→ **TASK INSTRUCTIONS**: Look through the records below and say how many lines include "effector". Give only that number.
BEGIN DATA PROVIDED
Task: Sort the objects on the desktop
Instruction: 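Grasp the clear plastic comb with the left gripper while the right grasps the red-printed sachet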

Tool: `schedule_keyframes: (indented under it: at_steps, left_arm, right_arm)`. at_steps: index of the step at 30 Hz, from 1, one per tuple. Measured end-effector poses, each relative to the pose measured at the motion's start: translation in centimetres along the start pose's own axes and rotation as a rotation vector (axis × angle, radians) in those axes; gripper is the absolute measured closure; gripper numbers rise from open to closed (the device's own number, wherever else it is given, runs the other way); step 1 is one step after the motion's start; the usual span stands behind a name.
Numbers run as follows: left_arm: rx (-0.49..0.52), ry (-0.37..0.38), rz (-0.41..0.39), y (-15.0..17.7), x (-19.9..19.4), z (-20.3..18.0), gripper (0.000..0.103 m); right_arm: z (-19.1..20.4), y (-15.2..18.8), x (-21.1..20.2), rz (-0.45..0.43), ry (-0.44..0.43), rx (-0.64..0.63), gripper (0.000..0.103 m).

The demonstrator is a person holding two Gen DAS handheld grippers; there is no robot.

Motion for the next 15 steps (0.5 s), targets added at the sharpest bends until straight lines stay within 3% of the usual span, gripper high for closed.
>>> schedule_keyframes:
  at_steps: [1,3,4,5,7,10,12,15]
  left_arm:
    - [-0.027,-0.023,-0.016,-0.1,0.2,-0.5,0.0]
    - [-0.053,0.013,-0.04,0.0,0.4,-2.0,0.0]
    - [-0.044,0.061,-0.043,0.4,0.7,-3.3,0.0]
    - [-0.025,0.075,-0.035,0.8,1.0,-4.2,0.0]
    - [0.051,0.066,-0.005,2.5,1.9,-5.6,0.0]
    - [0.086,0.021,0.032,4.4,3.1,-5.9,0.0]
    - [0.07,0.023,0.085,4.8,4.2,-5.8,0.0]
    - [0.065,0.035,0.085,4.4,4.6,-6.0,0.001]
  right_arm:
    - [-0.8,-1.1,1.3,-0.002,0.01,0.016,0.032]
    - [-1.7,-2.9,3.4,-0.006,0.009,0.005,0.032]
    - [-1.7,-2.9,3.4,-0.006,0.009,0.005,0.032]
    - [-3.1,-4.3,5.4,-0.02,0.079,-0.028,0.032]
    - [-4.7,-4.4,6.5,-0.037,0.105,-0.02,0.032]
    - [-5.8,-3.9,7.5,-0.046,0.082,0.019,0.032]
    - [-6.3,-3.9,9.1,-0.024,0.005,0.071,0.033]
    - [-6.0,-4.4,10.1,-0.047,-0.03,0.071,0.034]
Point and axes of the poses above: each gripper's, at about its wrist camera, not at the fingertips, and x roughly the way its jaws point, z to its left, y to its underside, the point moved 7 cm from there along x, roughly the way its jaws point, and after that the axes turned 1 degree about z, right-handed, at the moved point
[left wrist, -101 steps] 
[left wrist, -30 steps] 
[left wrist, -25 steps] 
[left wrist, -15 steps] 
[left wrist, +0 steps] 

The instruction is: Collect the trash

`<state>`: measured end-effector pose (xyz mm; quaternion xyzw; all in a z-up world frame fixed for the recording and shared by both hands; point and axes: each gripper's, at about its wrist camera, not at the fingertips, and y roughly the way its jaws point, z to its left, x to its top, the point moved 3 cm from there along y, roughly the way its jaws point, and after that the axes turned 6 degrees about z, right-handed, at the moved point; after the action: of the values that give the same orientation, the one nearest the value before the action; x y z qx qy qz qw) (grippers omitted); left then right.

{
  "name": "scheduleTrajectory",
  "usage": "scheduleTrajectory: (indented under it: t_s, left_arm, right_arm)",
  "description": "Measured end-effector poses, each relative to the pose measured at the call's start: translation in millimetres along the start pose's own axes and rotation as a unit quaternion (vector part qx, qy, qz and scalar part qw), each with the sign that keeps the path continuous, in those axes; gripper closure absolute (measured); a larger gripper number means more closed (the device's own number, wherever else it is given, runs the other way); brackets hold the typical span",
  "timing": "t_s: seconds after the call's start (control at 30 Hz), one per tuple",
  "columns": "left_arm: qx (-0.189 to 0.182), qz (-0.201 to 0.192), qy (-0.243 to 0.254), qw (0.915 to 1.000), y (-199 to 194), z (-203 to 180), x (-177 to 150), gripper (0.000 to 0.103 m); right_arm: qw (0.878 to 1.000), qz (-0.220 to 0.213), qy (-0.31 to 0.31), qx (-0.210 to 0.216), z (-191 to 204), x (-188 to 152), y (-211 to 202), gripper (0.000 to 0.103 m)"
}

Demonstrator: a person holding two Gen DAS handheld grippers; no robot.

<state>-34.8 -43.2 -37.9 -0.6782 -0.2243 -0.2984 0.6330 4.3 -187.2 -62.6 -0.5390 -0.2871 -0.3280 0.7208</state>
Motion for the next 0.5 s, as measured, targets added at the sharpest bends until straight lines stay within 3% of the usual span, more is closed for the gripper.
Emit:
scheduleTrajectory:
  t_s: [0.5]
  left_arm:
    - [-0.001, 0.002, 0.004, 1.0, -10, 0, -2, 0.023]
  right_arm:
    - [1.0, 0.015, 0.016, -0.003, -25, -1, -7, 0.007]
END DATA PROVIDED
→ **EXERCISE ANSWER**: 3